When it came to actually changing that headline, how much influence did the reader input have? I mean, OK, all you guys didn’t like it. You were unhappy. But was a change in the works, or was it the response?

Oh, yes, yes, yes. On that point, the executive editor is emphatic: "We were all — it was a f***ing mess — we were all over the headline."

Now whether the "reader input," as he suggests, was anticipated by the editors themselves or not, it seems pretty clear to me from this exchange that the staff input was. And that Mr Baquet and the other powers that be at the Times were terrified of it. What we are hearing here sounds like nothing so much as an impromptu revolutionary tribunal made up of those young, "woke" staff members mentioned by Jill Abramson, nosing out the source of a thought-crime committed by one of their nominal bosses — someone of whom the very least that could be expected was that he should be "sick" and feel "terrible," times three, about his egregious error. Mr Baquet’s refusal to name him can only be an attempt to shield him from a fate at least equally "terrible" at the hands of the newsroom’s Comité de salut public.

Which is to say that the "forces" (to use Mr Baquet’s word) at work here are at least proto-revolutionary. They are the same forces which are driving the Democratic presidential candidates toward the hard left and which are also behind the Business Roundtable’s embrace of political correctness and thus of the "climate science" intended to put many of them out of business — behind, too, Nike’s Colin Kaepernick-inspired anti-Americanism and Gillette’s scolding their customers for "toxic masculinity" and American auto-makers’ rejection of regulatory relief from the Trump administration.
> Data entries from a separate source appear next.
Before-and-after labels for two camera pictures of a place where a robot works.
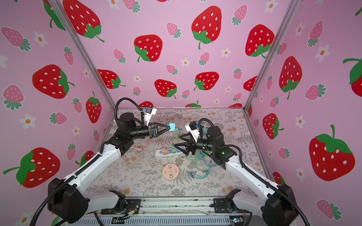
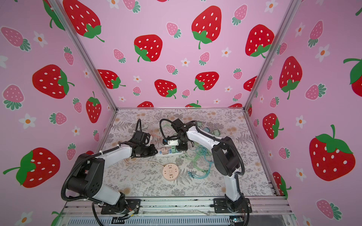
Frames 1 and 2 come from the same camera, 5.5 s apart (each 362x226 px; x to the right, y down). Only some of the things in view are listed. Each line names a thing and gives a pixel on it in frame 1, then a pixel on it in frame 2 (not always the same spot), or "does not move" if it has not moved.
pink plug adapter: (165, 150) does not move
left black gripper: (166, 128) → (153, 151)
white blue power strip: (159, 152) does not move
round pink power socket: (170, 171) does not move
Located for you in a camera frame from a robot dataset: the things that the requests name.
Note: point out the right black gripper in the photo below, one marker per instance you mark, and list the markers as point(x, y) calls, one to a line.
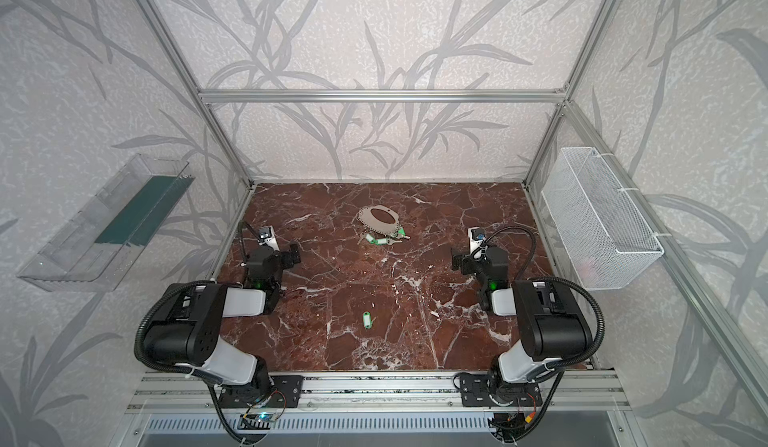
point(472, 261)

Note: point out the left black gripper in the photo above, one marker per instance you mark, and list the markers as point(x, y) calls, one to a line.
point(271, 255)

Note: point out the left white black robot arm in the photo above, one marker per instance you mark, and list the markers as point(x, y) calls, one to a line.
point(181, 333)

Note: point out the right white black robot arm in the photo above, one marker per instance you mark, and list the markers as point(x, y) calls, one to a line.
point(560, 325)

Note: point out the green circuit board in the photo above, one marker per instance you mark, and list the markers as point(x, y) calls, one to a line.
point(259, 421)

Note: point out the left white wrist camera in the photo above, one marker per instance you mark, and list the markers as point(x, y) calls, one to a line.
point(266, 236)

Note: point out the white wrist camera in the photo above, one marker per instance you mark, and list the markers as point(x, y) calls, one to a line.
point(477, 236)
point(266, 236)

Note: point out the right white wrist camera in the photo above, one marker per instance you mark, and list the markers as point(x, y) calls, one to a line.
point(477, 236)

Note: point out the white wire mesh basket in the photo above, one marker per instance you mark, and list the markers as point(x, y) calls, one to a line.
point(608, 241)

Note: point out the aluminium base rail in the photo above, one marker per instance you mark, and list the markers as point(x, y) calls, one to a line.
point(369, 391)

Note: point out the clear plastic wall bin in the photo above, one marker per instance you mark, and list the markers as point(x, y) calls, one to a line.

They are also, I think, what make judges, once a by-word for sobriety, kowtow to the latest absurdities of the "transgender" lobby.

The Barton Swaim thesis, mentioned in this space last month, that Democrats have taken what they regard as the extremism of the Trump presidency as a permission to indulge their own extremists, presupposes that top-level Democrats have always been secret radicals and revolutionaries and have just been seeking an excuse to break cover — an excuse they imagine they have found in popular revulsion against President Trump. This idea certainly fits in with a common conservative view of the party and of progressivism generally as a stalking horse for socialism or worse. I’m not so sure. Someone like Dean Baquet is himself a Mueller-like figure, ironically enough: the respectable face of the anti-Trump "resistance" in the media, as Mr Mueller was for the Justice Department, but who is really only a figurehead for the zealots behind and beneath him urging ever more hostile pursuit of the President.

This is a revolutionary dynamic: if you don’t want to become a victim of the revolution, you had better become a proponent, and the more zealous a proponent you can be the better — which is to say the less likely you are to be purged when what has been made to look like the surging tide of popular outrage breaks over you. It is also the dynamic of the political polarization for which the left of the left is principally responsible through its moralization of political differences, and it naturally contains within itself an unwillingness to make any concessions to those whom too many have taught themselves to think of as enemies. It’s the pas d’ennemi à gauche phenomenon familiar from the Popular Front of the 1930s, and its revolutionary purposes are increasingly evident far beyond the newsroom of The New York Times where, as is now clear, no skepticism about those purposes is any more likely to appear than is another readers’ forum of praise for President Trump.